Once C++ code has been compiled the concept of classes and instantiation is lost and all class instances are "flattened" into structs in memory that contain the class variables. Correctly identifying and defining these structs in IDA is the key to reverse engineering C++ code. In this tutorial we cover the basics of identifying C++ structs in IDA and we provide quick tips to speed up your C++ reverse engineering.

C++ Class Variables

We will be using the following simple C++ class example as the basis for our tutorial. In the example we have a class Rectangle that has two instance variables width and height. The class also has two public functions that act on these variables, set_values which is used to set the width and hight, and area which returns the area of the rectangle by multiplying the width and the height.

#include "stdafx.h"
#include <iostream>
using namespace std;

class Rectangle {
	int width, height;
public:
	void set_values(int, int);
	int area() { return width*height; }
};

void Rectangle::set_values(int x, int y) {
	width = x;
	height = y;
}

int _tmain(int argc, _TCHAR* argv[]){
	Rectangle rect;
	rect.set_values(3, 4);
	cout << "rectangle: 3 x 4 ";
	cout << "area: " << rect.area();
	return 0;
}

When this example code is compiled the instantiation Rectangle rect; is converted into two int variables on the stack. An illustration of this is shown below in Figure 1.

Figure 1 Compiled C++ Class 

Structs In IDA Pro

When IDA first decompiles compiled C++ code that contains these "flattened" class instantiation structs it is not able to automatically identify the structs. This results in decompiled code that is difficult to understand, often with variables that seem to magically appear with no prior assignment. An example of this is shown below.

int __thiscall sub_414D40(_DWORD *this)
{
  return this[1] * *this;
}

When analyzing decompiled C++ code a quick way to identify these class instantiation structs is to look for variables that are passed by reference (using the & sign) as the first argument to a function. By convention, the first argument passed to class functions is a pointer to the class instantiation struct. An example of this is shown below.

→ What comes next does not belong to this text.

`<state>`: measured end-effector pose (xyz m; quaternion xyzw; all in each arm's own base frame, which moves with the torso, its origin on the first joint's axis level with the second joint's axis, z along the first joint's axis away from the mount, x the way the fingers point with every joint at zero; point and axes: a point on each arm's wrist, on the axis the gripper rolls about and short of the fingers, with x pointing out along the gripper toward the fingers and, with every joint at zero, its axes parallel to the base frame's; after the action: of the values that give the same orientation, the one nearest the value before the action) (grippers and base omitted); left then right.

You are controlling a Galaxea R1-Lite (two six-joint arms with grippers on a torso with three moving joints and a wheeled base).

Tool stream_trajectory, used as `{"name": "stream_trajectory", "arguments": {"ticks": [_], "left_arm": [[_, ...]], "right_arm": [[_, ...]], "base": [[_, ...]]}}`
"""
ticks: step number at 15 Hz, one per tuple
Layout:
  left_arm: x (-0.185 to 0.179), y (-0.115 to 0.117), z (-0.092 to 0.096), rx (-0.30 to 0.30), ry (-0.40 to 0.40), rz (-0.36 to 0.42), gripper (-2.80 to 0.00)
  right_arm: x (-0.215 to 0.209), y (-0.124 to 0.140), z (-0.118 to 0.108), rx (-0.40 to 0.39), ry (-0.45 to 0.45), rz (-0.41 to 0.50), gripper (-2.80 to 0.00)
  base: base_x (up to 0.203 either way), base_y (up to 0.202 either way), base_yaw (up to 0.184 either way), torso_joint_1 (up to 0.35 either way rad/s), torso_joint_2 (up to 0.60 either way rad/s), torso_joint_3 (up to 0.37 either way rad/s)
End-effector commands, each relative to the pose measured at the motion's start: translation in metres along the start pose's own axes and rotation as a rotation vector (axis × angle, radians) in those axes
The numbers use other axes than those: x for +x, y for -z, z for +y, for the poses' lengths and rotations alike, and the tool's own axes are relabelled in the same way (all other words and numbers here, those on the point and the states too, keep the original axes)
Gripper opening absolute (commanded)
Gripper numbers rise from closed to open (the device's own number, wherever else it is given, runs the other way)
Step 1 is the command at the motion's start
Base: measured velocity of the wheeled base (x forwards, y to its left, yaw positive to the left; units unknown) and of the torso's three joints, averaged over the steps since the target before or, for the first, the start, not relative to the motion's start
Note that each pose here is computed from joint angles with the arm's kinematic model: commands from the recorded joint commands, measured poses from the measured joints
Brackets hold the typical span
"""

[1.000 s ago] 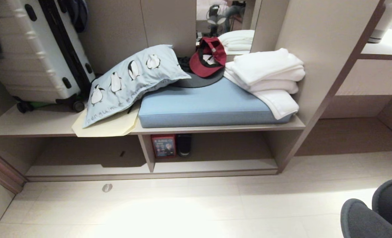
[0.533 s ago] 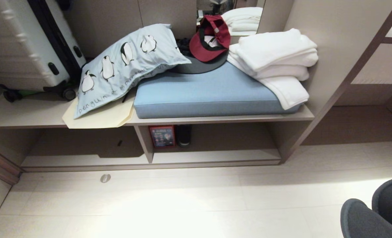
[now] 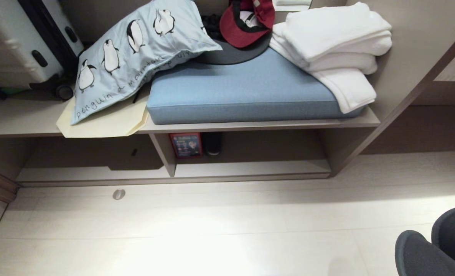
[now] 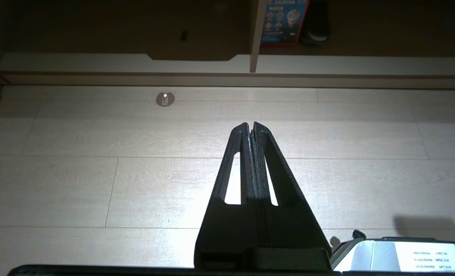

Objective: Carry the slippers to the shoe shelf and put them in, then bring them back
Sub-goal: Place the slippers into the shoe cabinet

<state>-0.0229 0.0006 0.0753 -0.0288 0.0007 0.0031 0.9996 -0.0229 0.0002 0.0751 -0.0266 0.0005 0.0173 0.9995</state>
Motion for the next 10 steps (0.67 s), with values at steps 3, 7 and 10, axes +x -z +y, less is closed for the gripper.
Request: {"name": "stream_trajectory", "arguments": {"ticks": [3,7,10], "left_arm": [[0.0,-0.0002,0.0,0.0,0.0,0.002,-2.8],[-0.0001,-0.0003,0.0,0.003,-0.002,0.008,-2.8],[-0.0001,-0.0003,0.0,0.001,-0.002,0.008,-2.8]], "right_arm": [[0.0001,0.0004,0.0,0.0,-0.001,0.001,-2.8],[0.0001,0.0004,0.0,0.0,-0.001,0.001,-2.8],[0.0001,0.0004,0.0,0.0,-0.001,0.001,-2.8]], "base": [[0.0,0.0,0.0,0.0,0.0,-0.196],[0.0,0.0,0.0,0.002,0.0,-0.198],[0.0,0.0,0.0,0.002,0.0,-0.197]]}}
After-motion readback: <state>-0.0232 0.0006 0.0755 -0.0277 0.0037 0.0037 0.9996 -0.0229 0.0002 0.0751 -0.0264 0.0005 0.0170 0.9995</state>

char v5; // [esp+D0h] [ebp-10h]@1
sub_41139D(&v5, 3, 4);

Once the struct has been identified we can use a simple trick to make IDA do the heavy work of creating the struct definition with the correct size. First, locate the first function where values are assigned to the struct. This is often the contractor for the class, but it some cases it may simply be the a "setter" function. In the function right click on the first variable in the struct and select Reset pointer type. Once the variable pointer type has been reset, right click the variable a second time and select Create new struct type. IDA will then attempt to determine how large the struct is and you will be presented with and editable struct definition. The struct for our initial Rectangle example would look like the following.

struct struct_rectangle
{
  _DWORD dword0;
  _DWORD dword4;
};

Once the struct has been defined all functions that are passed the struct must have their function type edited to reflect that it is a struct that is being passed to them an not a void pointer. Function types can be edited by selecting the function and pressing the y key. An example of the above rectangle struct being added to a function type is shown below in Figure 2.

Figure 2 Function Type Definition in IDA Pro

The struct members (variables in the struct) can be renamed as their purpose is identified. As more struct members are identified the reverse engineering process will become more intuitive. For example, once the two members of our Rectangle struct have been identified as the x and y of the rectangle our initial confusing function becomes the following easy to understand code.

int __thiscall sub_414D40(struct_rectangle *this)
{
  return this->y * this->x;
}

Structs can be edited at any time using either the Structures window or the Local types window as shown below in Figure 3.

The Local types window is easier to edit as it provides a C++ style editor. Structs that only appear in the Structures window can be copied into the Local types window for easier editing.